Blood stream infections and invasive non-typhoidal Salmonellosis in particular remains a major health and economic burden worldwide. The complexity of blood matrices along with extremely low concentration of pathogens in blood pose great challenge for rapid and ultra-sensitive detection. Sample preparation has been the critical step that should provide blood matrix free sample with the targeted pathogen in the highest possible concentration. In this work, we addressed this challenge by combining magnetic bead based pathogen concentration and Solid-phase PCR (SP-PCR).
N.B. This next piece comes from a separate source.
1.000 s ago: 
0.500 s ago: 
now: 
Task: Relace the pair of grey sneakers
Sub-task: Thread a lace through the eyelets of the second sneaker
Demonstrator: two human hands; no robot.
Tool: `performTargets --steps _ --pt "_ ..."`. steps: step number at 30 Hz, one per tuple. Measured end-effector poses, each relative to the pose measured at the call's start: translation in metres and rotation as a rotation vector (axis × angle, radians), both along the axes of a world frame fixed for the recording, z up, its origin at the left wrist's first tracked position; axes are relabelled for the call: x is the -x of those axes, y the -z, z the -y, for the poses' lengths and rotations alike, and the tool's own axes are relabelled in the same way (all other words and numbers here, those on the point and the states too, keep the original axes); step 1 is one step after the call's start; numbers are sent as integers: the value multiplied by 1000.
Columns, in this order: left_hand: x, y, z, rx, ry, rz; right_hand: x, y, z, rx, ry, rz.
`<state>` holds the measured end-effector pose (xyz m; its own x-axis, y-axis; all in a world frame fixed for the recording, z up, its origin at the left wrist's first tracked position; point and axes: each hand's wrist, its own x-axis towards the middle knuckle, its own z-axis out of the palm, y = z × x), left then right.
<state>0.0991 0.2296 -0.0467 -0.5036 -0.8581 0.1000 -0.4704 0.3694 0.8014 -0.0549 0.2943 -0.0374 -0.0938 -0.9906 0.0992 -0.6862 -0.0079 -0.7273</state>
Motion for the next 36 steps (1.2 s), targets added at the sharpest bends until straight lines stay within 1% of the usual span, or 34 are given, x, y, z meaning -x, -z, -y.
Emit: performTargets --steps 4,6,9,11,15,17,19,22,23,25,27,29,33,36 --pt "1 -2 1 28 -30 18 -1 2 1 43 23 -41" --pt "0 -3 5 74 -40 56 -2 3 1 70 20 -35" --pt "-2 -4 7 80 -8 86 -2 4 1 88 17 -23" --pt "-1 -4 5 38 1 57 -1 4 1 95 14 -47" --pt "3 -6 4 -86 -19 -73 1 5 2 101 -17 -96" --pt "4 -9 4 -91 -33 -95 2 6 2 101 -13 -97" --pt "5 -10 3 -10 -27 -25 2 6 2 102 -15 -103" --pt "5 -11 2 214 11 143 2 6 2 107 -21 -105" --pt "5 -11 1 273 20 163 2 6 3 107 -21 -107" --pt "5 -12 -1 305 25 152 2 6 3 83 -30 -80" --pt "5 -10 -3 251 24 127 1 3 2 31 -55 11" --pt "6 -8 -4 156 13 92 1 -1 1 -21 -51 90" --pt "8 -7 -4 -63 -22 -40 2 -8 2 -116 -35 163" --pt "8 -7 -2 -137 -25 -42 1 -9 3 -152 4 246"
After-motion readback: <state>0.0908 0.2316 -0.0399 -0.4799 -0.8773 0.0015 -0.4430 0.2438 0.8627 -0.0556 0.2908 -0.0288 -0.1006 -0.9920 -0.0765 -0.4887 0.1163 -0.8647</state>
The SP-PCR performed on a super critical angle fluorescence (SAF) microlens array embedded in a microchip enabled quick and accurate detection of low levels of Salmonella enterica serovar Typhimurium and Enteritidis in blood samples without culture enrichment. Protein AG-magnetic beads immobilized with anti-salmonella antibody could efficiently concentrate both Salmonella serovars with a capturing efficiency >95%. Higher tolerance of Phusion hot start DNA polymerase to PCR inhibitors and its compatibility with protein AG-magnetic beads allowed the integration of SP-PCR. Analysis of Salmonella spiked blood samples with the SP-PCR resulted in a limit of detection (LoD) as low as 86 CFU/mL and 94 CFU/mL for S. Typhimurium and S. Enteritidis respectively that could be attributed to the high fluorescence collection efficiency of the SAF microlens array. These combinations reduced the duration of analysis to less than 3 hours including sample preparation. This platform has the potential for its wide application as a high-throughput biosensor to analyze pathogens in clinical, food and environmental samples.